Her husband Ahmed Omar was arrested by Sudanese government forces in 1980 and has been missing since, and is presumed dead. Blandia herself was also arrested, but later fled before eventually returning to her native region to start the Ru’ya Association, which provides services for women and children who are displaced internally and subject to abduction and rape as part of the Sudanese government’s ongoing campaign of violence in the Nuba Mountain, South Kordofan, and Blue Nile regions.
“Women in Sudan are living with double trauma,” her letter states. “First is from the consequence of war and impunity—their abnormal life and the gloomy future of their children exposed to crime in the camp, without education, and with no hope of jobs. The second is from injustice. They see the perpetrators moving freely even after the ICC issued warrants for their arrest, while women, elders and children are dying from starvation and hunger, lack of health care, education, shelter, and lack of protection from increasing insecurity and continued violence.

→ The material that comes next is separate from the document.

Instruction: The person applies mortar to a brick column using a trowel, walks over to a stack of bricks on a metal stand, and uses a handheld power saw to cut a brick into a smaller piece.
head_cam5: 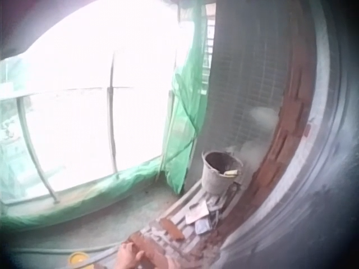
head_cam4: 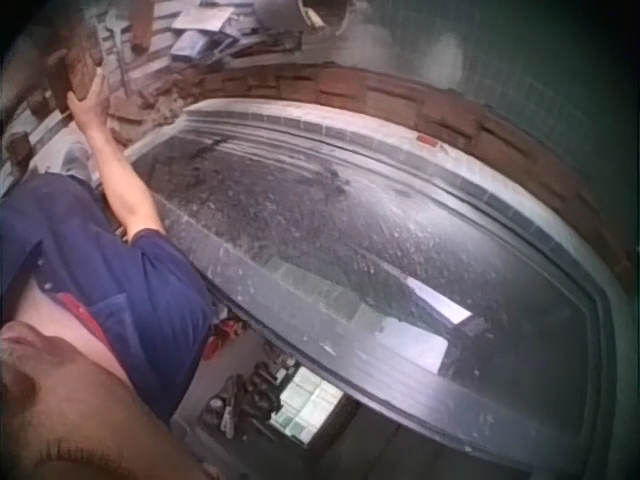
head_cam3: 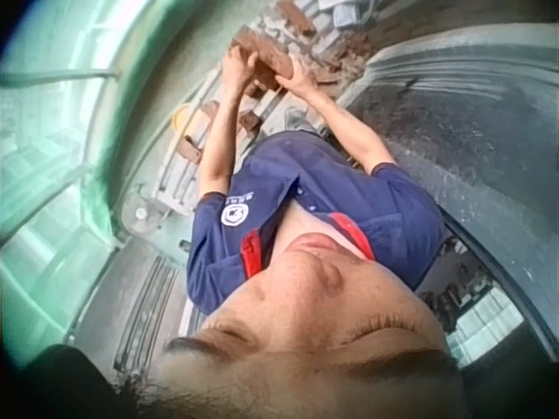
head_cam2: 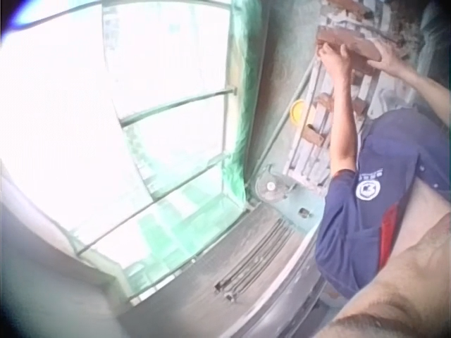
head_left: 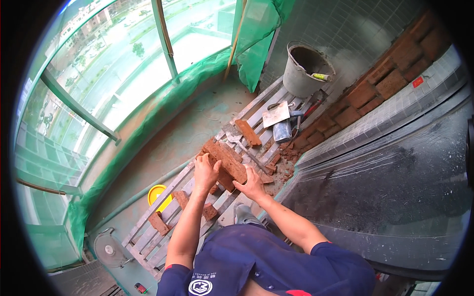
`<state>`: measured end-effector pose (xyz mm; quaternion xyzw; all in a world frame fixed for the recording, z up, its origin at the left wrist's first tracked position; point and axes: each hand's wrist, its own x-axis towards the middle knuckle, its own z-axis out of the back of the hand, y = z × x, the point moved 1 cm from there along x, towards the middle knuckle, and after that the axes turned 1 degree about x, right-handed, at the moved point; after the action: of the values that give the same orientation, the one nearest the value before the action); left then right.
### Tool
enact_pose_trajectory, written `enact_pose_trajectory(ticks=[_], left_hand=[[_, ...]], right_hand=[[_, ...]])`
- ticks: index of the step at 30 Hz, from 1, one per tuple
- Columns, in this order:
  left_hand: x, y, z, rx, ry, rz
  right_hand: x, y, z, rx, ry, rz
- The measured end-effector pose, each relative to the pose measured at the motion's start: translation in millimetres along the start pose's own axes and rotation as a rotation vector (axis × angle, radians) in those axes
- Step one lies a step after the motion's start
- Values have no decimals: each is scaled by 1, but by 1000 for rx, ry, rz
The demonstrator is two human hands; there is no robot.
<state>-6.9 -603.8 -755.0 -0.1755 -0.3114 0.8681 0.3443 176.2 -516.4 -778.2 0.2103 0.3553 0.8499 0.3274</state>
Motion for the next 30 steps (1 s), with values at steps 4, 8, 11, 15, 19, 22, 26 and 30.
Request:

From my heart as a mother, after what I have seen after the bombing attacks and in the camps, I have to ask for justice.”
Last month, Bashir announced an increased effort to put down rebels in Sudan, foretelling a new wave of violence that could further impact vulnerable populations. Blandia and Act for Sudan are calling on Obama to increase his public and private commitment to stopping that violence now.
“I will never give up fighting for human rights and peace,” Blandia wrote to Obama. “Have you?”
Obama eulogized Mandela Tuesday and said Mandela’s example had inspired him to enter politics and motivated him to fight for the principles Mandela espoused.
“Over 30 years ago, while still a student, I learned of Nelson Mandela and the struggles taking place in this beautiful land. And it stirred something in me. It woke me up to my responsibilities to others and to myself, and it set me on an improbable journey that finds me here today,” Obama said. “And while I will always fall short of Madiba's example, he makes me want to be a better man.”